OK, I'll try. It's not complete atm, but whatever.
So for Re(s)>1, the series Sum[n in N](1/n^s) converges. We want to analytically extend it to s=-1. To achieve this, we manipulate it: For Re(s)>1,
lim[N -> infinity] (Sum [n= 1, ..., N] (1/n^s) - 1 / ((s-1) N^(s-1)) - 1 / (2N^s) - s / (12 N^(s+1))) is the same (the latter terms converge to zero). We can extend this definition easily, for s=-1, we get: lim[N -> infinity] (Sum [n= 1, ..., N] (n) + N^2 / 2 - N/2 - 1/12) = -1/12.
Why these "arbitrary" terms? Because the whole thing can be extended easily (as a converging limit) to Re(s)>-2. For an account of the asymptotic behaviour of Sum [n= 1, ..., N] 1/n^s, as n -> infinity, you'd have to read through this for now (which is also why the terms have to be that way). I'll see if I can provide an easily digested "proof" of it.
@ Garnier: Yeah, it's really bad notation, but we know how it should be written down.
Also, I'm watching the video again and /sighhhhhhhh
"The sum is 1/2." No. No. The Cesaro sum is 1/2. By not explicitly mentioning that they're using a different summation method, they're essentially tricking people into believing that if you add 1's and -1's in the conventional way, you'll arrive at 1/2. Which is obviously false. Never mind that the essentially handwaved it after giving an intuitive argument.

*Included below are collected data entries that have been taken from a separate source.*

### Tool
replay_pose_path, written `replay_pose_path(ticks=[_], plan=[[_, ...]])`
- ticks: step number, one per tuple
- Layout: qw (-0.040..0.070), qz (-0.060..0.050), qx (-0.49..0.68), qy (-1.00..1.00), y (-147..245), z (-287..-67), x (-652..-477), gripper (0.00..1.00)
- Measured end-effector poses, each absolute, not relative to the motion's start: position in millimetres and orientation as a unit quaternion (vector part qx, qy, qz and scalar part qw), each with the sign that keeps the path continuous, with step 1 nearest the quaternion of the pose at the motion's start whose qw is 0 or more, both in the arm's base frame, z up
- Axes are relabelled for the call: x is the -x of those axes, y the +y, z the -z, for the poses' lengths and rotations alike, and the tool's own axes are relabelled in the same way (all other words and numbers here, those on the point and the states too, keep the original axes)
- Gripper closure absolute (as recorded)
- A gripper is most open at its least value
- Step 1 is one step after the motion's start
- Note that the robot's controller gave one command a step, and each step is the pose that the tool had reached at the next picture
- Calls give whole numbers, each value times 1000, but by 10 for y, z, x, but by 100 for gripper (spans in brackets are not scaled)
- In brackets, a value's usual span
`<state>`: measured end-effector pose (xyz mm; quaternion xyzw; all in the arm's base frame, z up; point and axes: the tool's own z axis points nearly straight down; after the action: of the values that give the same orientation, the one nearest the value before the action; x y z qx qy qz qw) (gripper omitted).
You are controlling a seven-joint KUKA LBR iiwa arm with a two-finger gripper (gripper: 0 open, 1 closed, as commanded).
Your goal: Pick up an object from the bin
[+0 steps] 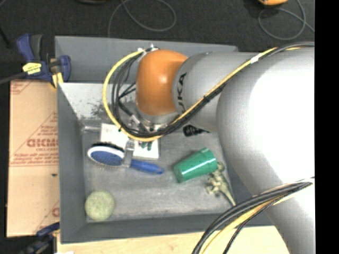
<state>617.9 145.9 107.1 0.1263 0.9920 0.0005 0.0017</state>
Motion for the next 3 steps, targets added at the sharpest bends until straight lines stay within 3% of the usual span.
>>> replay_pose_path(ticks=[1,2,3], plan=[[-3,1,-178,984,1600,-731,-6178,0],[2,-5,-270,963,1381,-748,-6023,100],[2,-5,-270,963,1381,-748,-6023,100]])
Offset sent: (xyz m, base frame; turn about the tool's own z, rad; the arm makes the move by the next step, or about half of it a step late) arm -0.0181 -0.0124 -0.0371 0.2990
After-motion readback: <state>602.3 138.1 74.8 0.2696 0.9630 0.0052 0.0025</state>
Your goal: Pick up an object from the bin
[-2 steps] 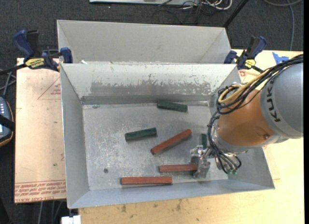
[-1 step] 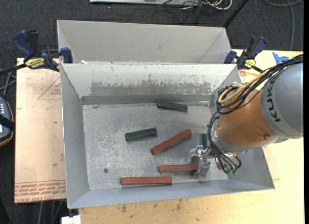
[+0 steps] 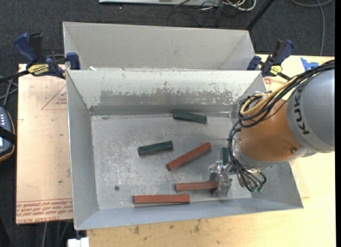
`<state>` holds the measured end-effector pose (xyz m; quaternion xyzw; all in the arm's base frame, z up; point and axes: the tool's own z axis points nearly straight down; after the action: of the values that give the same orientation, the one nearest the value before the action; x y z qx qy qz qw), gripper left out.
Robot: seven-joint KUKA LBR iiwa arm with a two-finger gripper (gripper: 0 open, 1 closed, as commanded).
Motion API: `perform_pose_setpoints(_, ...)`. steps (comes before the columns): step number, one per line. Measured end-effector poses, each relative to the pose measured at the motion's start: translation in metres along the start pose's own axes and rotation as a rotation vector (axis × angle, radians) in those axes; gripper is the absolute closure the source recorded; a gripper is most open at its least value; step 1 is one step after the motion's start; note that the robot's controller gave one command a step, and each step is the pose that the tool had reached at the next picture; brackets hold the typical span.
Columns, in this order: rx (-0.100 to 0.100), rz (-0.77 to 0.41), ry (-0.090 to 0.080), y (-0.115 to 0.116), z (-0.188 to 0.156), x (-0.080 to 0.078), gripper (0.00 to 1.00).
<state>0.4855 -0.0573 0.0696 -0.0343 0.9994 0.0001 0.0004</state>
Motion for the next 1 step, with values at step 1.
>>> perform_pose_setpoints(1, -0.002, -0.017, 0.006, -0.0028, -0.0577, -0.0006, 1.0)
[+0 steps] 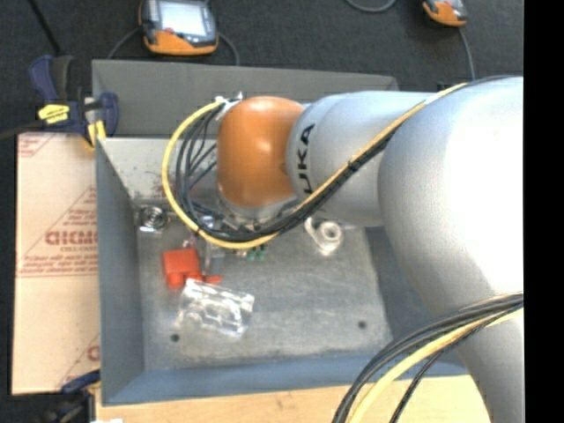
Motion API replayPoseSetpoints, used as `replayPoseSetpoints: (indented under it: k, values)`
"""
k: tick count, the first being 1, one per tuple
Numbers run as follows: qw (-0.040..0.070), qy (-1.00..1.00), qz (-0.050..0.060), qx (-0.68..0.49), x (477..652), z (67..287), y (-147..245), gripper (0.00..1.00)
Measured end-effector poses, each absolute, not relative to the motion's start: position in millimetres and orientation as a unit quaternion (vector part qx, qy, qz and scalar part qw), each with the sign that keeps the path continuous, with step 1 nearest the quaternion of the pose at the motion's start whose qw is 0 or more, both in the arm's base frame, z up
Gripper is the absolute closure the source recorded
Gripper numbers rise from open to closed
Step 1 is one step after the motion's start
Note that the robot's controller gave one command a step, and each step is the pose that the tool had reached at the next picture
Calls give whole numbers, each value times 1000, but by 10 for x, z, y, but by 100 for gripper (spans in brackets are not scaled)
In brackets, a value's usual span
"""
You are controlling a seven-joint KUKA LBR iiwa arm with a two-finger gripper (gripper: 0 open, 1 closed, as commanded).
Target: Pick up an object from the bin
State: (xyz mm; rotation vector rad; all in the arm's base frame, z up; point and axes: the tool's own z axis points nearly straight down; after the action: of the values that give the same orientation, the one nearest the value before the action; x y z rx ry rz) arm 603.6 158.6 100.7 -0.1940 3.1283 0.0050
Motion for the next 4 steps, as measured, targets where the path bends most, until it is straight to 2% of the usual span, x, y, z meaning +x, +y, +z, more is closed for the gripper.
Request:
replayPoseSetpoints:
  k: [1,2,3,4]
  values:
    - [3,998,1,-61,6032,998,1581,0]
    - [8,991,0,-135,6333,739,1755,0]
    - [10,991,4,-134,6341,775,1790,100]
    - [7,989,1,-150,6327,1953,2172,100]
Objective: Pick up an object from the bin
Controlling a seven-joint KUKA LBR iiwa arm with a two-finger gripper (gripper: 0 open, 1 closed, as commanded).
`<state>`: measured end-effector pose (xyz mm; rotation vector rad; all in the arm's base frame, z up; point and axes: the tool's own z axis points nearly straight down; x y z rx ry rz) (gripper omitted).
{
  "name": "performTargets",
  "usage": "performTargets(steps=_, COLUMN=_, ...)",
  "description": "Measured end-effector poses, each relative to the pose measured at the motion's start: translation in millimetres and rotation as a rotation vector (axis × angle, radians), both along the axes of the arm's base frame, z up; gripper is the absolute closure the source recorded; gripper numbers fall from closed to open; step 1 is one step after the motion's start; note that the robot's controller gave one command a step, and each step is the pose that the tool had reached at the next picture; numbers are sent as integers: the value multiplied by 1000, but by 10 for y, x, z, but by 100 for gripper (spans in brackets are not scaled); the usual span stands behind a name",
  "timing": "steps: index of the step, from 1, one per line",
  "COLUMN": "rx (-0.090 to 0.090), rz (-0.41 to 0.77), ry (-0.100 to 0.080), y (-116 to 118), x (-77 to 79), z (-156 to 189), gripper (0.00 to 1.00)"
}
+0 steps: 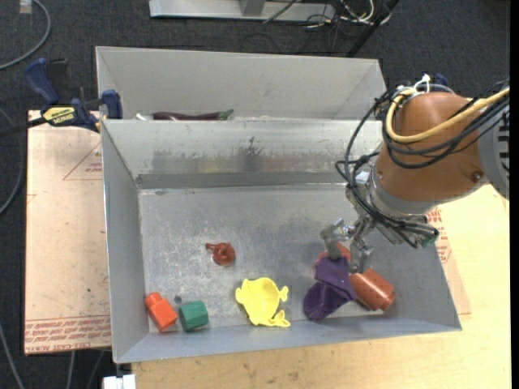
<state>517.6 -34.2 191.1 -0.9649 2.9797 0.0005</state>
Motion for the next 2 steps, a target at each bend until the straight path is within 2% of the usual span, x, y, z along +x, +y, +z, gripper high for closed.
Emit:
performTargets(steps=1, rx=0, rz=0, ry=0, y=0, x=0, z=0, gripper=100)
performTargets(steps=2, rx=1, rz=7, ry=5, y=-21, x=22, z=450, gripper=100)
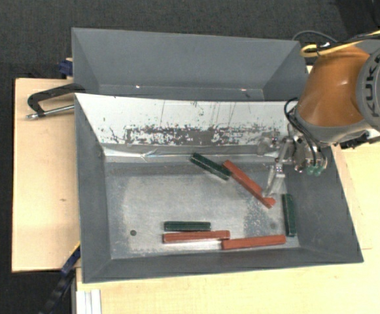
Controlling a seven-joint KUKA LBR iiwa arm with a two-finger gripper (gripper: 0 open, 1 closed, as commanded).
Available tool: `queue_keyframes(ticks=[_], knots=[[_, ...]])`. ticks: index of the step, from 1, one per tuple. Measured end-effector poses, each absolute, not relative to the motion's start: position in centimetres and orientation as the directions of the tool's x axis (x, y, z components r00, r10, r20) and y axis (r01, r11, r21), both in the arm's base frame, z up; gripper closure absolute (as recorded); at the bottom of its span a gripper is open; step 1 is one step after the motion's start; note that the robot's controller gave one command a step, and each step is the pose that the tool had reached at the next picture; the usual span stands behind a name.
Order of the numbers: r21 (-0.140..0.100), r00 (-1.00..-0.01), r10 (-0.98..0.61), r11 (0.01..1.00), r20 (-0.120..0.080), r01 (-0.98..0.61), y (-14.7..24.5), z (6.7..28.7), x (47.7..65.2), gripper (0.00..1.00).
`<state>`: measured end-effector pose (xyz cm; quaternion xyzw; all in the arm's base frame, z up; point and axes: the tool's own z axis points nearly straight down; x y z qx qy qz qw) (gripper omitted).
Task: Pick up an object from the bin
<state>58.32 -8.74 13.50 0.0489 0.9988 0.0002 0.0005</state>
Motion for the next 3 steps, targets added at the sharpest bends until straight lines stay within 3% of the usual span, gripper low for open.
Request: queue_keyframes(ticks=[1, 2, 3], knots=[[0.002, -0.952, 0.306, 0.952, -0.001, 0.306, -7.4, 12.6, 57.4, 0.00], [0.003, -0.806, 0.592, 0.806, 0.000, 0.592, -6.8, 10.4, 57.3, 0.00], [0.003, -0.789, 0.615, 0.789, -0.003, 0.615, -6.3, 7.3, 58.4, 1.00]])
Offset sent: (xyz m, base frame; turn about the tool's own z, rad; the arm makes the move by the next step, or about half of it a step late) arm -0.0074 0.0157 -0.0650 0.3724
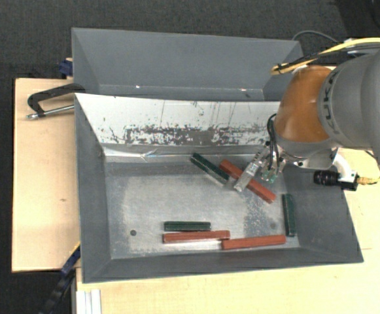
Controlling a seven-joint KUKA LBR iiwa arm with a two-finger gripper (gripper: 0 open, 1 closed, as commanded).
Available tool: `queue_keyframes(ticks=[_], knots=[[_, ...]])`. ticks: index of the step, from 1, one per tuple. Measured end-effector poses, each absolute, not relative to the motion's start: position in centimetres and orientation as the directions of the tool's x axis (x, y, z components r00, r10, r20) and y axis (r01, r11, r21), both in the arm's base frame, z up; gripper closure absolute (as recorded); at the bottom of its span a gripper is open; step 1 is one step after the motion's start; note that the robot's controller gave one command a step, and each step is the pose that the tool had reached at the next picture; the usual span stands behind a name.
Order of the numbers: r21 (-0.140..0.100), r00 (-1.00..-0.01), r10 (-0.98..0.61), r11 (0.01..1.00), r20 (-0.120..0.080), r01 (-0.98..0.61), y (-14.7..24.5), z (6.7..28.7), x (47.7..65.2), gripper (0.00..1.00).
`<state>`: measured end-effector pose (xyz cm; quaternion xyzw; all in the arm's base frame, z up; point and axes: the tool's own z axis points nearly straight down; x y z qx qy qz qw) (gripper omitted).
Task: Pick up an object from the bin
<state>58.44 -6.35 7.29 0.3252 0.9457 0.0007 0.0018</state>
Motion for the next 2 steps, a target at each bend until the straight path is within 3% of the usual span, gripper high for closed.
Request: queue_keyframes(ticks=[2], knots=[[0.000, -0.788, 0.615, 0.788, 0.002, 0.615, -6.31, 7.90, 58.27, 1.00]])
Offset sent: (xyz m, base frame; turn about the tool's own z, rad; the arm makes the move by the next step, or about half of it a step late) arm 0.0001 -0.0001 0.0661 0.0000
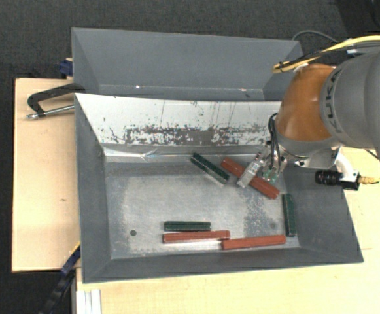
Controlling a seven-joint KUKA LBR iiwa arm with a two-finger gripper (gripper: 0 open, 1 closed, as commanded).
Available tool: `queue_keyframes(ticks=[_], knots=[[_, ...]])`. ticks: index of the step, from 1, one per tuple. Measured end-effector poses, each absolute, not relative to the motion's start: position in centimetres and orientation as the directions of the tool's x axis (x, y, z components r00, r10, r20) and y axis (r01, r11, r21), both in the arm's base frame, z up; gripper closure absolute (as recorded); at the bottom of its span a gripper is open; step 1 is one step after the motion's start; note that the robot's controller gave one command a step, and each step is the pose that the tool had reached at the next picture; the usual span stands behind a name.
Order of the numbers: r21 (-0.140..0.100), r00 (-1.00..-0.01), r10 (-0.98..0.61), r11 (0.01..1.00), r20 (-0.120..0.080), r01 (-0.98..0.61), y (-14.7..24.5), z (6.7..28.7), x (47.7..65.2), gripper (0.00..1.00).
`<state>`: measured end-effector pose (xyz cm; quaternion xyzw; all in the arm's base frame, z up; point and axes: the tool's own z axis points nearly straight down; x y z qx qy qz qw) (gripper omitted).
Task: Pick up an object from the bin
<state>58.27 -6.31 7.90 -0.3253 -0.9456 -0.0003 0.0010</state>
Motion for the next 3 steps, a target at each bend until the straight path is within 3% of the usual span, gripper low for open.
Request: queue_keyframes(ticks=[3], knots=[[0.003, -0.789, 0.614, 0.789, -0.004, 0.614, -6.3, 12.1, 58.4, 1.00]])
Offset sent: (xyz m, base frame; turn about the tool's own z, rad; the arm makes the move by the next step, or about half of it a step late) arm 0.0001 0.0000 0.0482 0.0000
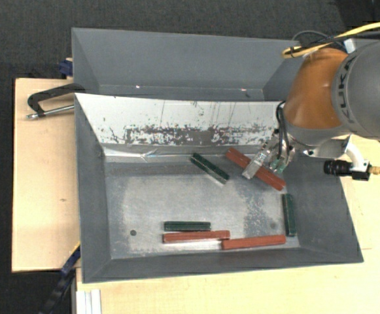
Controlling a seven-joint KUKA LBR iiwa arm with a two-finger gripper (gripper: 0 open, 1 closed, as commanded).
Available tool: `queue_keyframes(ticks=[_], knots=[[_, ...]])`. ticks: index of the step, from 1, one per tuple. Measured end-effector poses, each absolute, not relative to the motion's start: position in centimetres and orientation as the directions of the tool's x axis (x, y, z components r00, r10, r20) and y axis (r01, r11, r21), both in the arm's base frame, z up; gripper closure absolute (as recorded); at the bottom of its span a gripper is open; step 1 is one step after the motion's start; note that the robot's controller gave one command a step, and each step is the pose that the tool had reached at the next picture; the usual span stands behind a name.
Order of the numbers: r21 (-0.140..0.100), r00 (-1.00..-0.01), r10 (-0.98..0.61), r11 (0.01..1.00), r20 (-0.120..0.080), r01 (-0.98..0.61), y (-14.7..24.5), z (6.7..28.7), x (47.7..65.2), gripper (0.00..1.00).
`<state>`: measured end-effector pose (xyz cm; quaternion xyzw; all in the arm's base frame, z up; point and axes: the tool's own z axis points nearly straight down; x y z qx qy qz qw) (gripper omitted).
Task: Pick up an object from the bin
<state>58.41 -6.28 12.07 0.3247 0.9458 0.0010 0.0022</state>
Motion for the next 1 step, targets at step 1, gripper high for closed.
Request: queue_keyframes(ticks=[1], knots=[[0.003, -0.789, 0.614, 0.789, -0.004, 0.614, -6.27, 13.12, 58.41, 1.00]])
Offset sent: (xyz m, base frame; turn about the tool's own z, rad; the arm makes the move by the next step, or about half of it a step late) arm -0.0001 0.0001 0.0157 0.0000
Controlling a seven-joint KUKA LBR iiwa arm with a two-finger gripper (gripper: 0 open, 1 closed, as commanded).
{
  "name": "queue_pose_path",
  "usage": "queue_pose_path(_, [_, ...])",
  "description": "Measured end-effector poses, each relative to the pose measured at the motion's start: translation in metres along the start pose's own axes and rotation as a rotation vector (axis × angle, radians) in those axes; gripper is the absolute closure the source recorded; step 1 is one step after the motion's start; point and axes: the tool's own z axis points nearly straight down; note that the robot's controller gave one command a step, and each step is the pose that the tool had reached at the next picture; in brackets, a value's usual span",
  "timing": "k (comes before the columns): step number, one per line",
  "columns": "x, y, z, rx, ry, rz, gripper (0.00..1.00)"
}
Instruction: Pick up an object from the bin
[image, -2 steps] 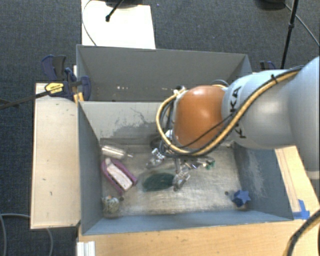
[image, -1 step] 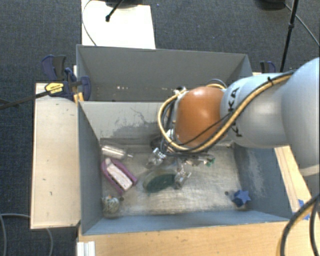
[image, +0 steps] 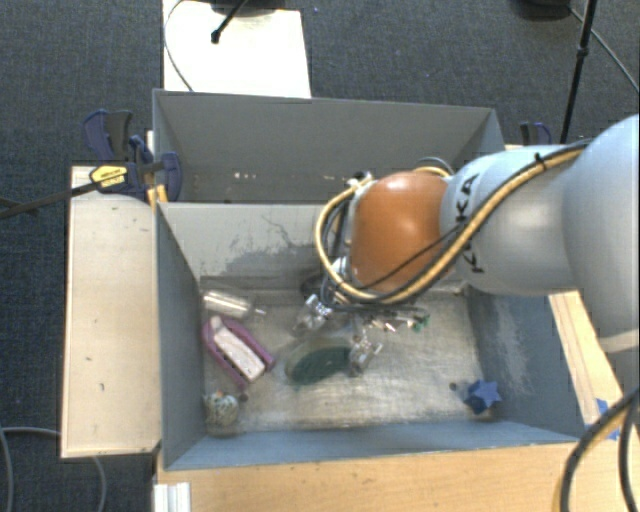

And second, the addition of infinite series is which don't converge is itself ill defined in the sense that they're using it. For instance, if you go back to the 1 - 1 + 1 -1 ...... and you stick zeros in between every two numbers, you get a Cesaro sum of 2/3. So why don't Numberphile call the sum 2/3? I mean, it's the same thing in the simple way they're presenting it. Did I just prove that 1/2 = 2/3?
Numberphile isn't an expert on mathematics. He's a guy on youtube.
Somebody can make probably about a hundred grand a year with catchy viral videos. Whereas the sky is the limit if somebody is an actual expert at something.
So if he was an expert he wouldn't be on fucking youtube.
The guy needs to learn to brush his teeth before he does anymore of these videos.